#### What to work on:
Please copy out each line of the listing that contains the word "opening".

#### Records shown:

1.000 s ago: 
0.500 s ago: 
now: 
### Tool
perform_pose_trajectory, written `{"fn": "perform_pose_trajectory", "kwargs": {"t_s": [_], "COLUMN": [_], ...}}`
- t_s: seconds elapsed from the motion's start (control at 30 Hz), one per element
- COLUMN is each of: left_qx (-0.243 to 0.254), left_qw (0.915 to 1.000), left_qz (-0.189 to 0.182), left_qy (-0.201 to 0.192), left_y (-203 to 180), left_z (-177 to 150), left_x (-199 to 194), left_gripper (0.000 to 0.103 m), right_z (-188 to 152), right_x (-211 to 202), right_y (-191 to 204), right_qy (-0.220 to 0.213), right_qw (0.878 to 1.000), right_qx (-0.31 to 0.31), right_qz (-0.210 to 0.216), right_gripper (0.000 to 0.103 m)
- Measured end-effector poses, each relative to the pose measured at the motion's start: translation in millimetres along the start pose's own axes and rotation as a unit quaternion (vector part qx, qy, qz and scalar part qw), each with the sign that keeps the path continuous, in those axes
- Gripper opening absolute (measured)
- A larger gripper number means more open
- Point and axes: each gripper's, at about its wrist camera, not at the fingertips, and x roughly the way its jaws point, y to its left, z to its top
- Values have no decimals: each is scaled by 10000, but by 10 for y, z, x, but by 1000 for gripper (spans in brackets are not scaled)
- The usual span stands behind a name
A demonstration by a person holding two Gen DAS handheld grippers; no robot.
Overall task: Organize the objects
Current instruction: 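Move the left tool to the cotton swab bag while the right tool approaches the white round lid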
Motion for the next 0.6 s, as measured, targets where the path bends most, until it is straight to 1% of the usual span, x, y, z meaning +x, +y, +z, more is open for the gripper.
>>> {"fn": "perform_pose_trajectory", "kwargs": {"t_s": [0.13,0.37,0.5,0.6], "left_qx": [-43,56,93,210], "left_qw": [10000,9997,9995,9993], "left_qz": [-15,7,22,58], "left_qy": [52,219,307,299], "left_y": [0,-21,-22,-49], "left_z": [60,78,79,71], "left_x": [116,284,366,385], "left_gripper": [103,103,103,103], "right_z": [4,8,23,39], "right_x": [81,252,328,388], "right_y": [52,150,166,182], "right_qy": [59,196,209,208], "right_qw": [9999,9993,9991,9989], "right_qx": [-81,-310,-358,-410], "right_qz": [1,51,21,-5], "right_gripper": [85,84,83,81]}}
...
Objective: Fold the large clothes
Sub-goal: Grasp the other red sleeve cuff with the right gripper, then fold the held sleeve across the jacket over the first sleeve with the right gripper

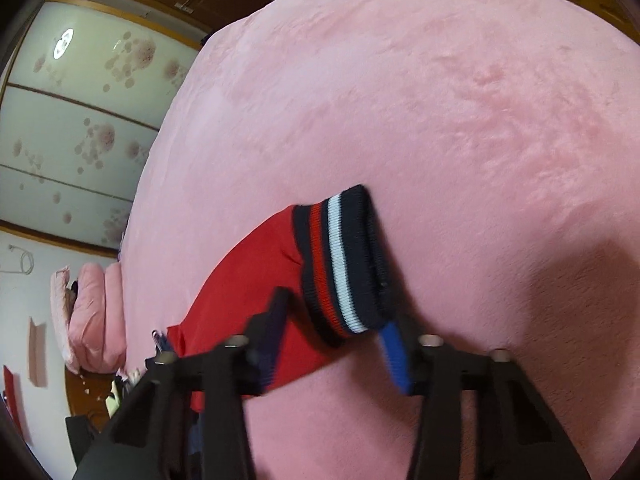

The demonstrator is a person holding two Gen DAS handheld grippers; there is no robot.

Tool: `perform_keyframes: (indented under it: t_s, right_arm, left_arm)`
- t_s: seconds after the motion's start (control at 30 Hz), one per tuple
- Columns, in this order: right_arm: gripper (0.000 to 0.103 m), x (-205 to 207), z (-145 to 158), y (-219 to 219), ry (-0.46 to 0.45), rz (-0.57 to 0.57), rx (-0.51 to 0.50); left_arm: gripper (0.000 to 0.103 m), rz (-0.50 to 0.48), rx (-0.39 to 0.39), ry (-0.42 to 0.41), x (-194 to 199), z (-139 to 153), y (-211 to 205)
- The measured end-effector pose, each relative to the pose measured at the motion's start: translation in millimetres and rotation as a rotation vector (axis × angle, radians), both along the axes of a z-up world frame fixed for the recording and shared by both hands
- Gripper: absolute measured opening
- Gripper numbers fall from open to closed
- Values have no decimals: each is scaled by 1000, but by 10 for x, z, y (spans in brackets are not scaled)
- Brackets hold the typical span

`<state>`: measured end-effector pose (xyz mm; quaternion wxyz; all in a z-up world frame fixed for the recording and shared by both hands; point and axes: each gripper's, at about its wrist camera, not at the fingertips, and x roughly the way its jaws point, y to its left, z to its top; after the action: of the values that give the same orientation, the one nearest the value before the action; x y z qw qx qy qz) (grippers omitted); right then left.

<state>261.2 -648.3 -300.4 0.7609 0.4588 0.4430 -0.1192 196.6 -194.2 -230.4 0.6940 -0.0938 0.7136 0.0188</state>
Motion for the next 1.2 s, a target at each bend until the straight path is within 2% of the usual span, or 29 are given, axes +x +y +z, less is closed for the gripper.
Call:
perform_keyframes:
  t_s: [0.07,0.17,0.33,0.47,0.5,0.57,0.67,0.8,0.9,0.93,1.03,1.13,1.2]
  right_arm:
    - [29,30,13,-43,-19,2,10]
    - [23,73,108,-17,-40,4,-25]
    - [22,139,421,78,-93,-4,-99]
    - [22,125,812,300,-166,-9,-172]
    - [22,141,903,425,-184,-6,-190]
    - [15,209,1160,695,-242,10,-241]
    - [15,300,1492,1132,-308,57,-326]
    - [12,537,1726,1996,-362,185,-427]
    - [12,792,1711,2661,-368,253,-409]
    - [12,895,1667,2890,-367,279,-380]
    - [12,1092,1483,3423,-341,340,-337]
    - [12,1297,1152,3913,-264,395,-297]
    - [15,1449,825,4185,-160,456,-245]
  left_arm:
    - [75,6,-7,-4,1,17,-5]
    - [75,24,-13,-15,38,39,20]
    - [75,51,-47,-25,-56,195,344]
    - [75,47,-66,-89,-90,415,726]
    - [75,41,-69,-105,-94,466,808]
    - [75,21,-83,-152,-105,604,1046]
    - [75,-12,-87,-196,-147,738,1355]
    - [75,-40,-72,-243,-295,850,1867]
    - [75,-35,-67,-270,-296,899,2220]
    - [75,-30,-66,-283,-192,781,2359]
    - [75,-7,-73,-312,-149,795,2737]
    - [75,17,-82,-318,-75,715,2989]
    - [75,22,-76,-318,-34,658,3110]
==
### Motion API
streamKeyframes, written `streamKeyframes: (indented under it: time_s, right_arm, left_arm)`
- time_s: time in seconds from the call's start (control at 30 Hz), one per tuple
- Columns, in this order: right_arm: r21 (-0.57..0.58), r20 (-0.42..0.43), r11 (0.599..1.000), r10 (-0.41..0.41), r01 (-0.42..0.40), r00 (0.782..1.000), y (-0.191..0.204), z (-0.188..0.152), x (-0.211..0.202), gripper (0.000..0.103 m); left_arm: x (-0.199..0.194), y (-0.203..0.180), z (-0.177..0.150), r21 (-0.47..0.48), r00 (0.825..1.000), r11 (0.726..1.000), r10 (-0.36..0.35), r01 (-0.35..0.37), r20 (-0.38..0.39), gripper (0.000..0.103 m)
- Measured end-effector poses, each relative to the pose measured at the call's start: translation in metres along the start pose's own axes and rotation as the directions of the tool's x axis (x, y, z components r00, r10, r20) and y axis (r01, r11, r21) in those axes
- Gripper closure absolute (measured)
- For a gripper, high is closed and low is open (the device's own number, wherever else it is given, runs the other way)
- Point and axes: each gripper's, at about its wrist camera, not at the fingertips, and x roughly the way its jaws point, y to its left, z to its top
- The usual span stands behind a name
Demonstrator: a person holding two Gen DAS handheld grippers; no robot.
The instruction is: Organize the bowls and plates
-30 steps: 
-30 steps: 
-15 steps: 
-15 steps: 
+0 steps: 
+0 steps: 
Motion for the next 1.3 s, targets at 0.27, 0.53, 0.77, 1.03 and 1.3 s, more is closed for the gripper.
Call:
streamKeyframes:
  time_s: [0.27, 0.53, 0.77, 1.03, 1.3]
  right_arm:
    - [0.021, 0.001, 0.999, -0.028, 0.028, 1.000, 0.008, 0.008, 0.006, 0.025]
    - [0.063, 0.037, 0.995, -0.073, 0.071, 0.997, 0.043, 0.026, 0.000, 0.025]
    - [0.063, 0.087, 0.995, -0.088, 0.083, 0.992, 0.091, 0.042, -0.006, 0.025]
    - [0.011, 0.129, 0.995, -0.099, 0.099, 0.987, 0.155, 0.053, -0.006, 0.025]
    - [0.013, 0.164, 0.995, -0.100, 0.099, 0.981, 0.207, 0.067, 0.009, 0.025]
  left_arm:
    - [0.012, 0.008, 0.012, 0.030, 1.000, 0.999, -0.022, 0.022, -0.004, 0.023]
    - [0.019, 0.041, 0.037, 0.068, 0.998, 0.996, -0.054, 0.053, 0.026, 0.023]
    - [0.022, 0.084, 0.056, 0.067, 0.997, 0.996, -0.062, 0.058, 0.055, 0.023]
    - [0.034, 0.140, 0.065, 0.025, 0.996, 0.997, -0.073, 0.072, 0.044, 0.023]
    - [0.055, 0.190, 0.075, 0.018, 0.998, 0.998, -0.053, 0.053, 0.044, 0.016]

#### Your response:
- Gripper opening absolute (measured)
- Gripper: absolute measured opening

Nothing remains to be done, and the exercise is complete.